** Your objective **
Report back each line of the records that contains the string "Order".

Saved entries
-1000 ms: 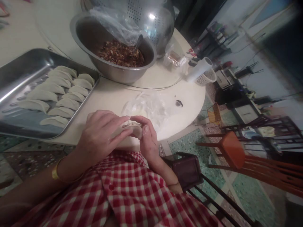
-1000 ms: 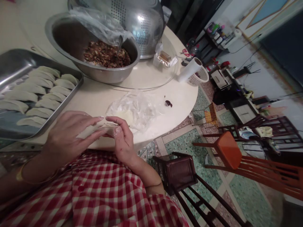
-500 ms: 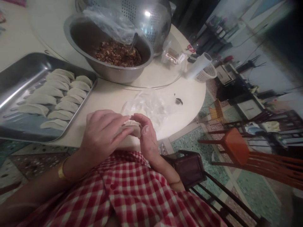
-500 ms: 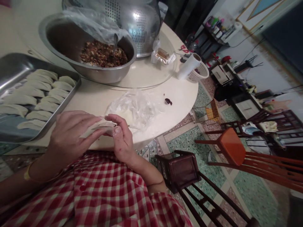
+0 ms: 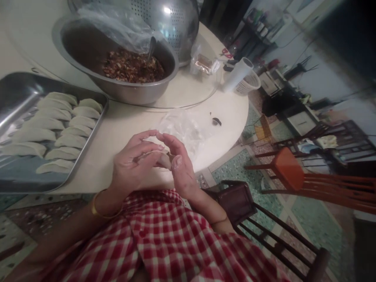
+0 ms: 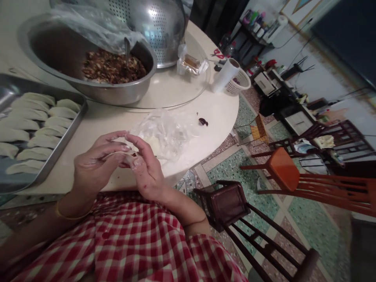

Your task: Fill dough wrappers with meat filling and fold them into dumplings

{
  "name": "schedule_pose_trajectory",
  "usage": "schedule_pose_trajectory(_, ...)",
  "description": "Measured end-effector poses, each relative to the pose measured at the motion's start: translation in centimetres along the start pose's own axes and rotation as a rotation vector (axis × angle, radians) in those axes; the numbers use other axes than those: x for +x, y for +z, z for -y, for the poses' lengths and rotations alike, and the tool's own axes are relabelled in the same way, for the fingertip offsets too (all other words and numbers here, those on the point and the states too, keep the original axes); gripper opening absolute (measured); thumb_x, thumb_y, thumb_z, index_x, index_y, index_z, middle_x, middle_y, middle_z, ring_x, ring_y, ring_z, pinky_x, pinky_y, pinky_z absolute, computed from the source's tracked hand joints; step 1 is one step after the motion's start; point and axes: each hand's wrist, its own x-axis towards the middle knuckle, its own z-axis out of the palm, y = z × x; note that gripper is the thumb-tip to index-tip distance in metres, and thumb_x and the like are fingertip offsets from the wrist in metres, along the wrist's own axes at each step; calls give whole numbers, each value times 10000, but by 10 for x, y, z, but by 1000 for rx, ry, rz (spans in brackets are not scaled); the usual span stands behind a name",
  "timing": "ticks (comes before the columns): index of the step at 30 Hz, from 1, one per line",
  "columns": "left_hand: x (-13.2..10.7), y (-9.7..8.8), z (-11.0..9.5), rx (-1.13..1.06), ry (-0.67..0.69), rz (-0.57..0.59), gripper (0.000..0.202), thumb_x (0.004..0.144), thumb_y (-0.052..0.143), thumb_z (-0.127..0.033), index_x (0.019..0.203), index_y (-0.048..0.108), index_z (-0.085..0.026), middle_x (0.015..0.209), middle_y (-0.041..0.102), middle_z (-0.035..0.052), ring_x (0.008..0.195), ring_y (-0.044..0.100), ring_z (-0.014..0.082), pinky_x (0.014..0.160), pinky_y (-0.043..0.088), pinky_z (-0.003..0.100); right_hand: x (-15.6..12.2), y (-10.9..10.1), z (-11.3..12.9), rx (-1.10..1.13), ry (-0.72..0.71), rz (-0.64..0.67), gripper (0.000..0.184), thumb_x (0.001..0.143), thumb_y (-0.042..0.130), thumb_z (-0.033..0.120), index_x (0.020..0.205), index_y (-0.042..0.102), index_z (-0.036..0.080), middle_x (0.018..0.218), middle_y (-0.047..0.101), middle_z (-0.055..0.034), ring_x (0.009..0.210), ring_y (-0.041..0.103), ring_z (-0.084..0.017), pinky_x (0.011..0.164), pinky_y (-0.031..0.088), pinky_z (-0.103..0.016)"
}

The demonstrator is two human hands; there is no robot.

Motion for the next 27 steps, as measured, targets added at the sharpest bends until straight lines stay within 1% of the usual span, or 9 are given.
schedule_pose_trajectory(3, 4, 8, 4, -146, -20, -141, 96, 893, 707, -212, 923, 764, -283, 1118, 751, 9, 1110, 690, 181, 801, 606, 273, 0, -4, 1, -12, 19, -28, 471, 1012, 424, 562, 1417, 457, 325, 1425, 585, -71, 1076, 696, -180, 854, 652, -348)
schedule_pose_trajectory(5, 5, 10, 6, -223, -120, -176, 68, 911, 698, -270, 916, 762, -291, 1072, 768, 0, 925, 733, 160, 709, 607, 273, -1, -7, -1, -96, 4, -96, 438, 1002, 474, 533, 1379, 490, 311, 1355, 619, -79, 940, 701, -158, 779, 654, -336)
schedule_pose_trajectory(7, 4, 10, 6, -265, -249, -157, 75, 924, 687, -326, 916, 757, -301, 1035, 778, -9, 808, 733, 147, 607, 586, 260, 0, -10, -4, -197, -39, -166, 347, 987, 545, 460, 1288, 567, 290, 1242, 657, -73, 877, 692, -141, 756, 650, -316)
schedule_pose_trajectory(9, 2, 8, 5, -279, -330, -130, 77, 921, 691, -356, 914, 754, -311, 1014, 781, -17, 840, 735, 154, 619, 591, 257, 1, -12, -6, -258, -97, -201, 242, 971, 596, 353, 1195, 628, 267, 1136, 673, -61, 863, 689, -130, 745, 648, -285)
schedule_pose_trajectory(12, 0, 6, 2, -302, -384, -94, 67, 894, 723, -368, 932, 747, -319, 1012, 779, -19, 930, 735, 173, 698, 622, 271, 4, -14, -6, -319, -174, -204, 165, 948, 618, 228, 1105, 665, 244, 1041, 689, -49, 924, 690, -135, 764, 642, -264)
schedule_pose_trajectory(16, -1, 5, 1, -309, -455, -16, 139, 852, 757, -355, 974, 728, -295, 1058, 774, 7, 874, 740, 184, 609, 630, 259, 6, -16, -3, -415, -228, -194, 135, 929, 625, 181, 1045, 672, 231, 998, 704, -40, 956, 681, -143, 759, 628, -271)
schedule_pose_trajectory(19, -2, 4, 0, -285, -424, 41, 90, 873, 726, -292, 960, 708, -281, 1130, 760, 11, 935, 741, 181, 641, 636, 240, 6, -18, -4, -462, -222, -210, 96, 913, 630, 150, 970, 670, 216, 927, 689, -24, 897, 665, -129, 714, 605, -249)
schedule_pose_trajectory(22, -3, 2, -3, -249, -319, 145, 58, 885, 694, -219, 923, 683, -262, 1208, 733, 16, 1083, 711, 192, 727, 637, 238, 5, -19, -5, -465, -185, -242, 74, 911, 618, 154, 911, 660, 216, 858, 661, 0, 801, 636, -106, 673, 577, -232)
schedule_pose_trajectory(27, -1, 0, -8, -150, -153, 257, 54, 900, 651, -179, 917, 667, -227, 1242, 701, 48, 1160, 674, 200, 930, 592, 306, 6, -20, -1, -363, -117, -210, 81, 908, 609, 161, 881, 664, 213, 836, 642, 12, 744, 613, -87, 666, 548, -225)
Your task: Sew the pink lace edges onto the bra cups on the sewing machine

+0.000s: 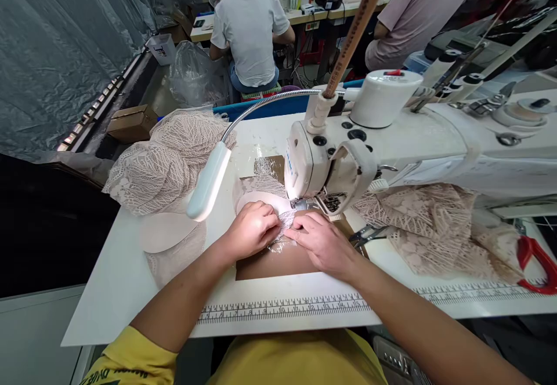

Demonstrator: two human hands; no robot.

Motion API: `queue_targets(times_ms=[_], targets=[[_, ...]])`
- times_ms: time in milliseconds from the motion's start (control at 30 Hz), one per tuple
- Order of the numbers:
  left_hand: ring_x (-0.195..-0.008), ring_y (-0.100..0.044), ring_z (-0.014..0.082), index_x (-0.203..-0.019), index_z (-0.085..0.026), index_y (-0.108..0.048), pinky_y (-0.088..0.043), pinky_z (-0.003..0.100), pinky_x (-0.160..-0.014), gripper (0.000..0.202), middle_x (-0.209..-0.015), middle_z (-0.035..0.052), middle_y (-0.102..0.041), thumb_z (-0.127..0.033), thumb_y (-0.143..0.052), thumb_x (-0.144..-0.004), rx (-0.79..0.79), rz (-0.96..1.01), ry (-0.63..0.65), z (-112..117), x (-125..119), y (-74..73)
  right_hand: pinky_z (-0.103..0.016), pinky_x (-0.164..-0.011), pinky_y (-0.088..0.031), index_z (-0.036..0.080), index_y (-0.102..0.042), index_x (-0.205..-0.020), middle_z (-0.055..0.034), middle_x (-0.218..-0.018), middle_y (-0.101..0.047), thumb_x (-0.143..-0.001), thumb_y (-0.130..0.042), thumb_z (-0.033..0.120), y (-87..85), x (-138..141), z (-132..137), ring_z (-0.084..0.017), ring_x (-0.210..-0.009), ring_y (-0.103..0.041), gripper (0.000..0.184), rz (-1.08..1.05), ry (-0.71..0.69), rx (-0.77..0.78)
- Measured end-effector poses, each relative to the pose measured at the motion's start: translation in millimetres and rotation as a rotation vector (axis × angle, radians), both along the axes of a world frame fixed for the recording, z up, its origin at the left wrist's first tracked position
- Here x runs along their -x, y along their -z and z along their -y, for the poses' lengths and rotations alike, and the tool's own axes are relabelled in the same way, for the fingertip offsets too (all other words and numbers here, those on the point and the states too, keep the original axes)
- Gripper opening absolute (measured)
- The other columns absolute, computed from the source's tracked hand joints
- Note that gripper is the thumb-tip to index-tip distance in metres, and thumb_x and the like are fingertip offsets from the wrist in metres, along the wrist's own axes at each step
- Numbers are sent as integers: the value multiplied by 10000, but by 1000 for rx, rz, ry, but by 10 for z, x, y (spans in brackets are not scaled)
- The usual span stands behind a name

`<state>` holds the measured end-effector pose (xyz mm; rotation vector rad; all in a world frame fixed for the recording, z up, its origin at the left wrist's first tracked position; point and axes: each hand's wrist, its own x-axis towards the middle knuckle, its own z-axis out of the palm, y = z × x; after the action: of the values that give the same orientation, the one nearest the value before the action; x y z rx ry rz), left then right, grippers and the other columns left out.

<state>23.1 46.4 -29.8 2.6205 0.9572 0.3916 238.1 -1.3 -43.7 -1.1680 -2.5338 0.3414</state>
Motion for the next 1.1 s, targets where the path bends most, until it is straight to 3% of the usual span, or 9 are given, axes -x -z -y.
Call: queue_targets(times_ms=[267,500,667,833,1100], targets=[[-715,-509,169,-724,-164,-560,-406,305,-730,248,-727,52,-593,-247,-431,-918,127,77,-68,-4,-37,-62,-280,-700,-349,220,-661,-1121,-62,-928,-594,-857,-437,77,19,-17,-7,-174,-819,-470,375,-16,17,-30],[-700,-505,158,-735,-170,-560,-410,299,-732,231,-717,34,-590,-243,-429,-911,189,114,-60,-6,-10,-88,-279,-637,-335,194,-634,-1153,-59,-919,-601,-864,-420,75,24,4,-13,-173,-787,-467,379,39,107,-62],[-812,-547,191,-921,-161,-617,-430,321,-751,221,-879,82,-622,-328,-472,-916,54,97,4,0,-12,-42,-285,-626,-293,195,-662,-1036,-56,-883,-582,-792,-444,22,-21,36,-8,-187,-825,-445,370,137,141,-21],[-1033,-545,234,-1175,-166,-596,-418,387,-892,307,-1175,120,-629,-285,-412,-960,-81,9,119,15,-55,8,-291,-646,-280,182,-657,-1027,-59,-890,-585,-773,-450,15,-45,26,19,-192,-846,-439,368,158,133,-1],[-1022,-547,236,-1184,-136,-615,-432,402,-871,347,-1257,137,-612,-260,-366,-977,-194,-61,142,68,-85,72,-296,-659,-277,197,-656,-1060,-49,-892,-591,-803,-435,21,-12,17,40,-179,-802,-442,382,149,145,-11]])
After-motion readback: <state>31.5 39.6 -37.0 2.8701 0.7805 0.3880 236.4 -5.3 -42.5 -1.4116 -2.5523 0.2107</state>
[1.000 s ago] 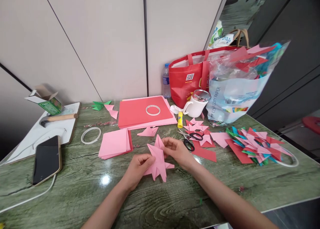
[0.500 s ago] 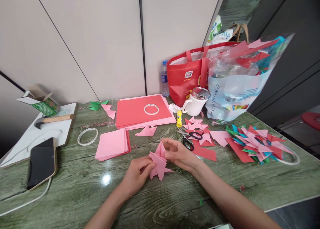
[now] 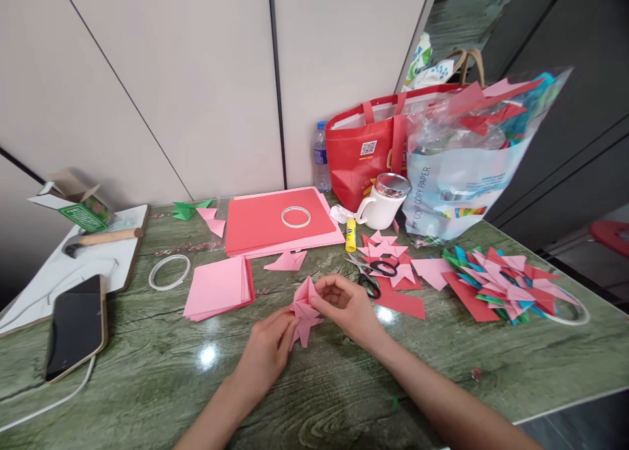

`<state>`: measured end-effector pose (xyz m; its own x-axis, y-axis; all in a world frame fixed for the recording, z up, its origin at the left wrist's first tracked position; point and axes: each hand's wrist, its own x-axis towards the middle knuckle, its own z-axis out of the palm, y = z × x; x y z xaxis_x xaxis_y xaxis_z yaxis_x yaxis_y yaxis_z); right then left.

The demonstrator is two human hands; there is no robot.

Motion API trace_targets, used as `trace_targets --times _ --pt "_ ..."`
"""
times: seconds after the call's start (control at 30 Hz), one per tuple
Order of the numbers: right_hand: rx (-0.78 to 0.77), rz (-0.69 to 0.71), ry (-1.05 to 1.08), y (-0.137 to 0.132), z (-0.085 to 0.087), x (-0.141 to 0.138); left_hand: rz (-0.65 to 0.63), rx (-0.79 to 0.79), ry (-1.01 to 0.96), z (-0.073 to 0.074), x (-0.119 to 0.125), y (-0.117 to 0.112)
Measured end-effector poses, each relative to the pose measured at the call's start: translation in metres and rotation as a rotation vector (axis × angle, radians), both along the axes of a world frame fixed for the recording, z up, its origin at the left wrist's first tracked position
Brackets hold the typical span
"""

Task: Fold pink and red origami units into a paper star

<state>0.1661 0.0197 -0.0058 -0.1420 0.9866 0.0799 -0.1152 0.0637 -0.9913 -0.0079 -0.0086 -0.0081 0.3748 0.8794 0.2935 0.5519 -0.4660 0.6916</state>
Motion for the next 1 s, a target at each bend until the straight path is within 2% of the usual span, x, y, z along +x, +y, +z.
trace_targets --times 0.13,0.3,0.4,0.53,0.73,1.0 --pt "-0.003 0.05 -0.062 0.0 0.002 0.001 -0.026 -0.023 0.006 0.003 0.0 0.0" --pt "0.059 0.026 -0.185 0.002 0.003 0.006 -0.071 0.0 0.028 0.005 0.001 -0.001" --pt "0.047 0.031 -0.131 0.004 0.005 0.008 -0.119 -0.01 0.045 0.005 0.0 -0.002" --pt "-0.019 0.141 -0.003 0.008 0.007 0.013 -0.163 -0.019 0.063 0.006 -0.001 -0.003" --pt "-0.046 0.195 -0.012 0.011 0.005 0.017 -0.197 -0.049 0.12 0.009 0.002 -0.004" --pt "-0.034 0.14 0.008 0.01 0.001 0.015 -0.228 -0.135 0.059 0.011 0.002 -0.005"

** Problem solution **
- Order of the numbers:
Order of the numbers: right_hand: rx (-0.78 to 0.77), rz (-0.69 to 0.71), ry (-1.05 to 1.08), y (-0.137 to 0.132), z (-0.085 to 0.087), x (-0.141 to 0.138); left_hand: rz (-0.65 to 0.63), rx (-0.79 to 0.79), ry (-1.01 to 0.96), z (-0.073 to 0.074), x (-0.119 to 0.125), y (-0.117 to 0.112)

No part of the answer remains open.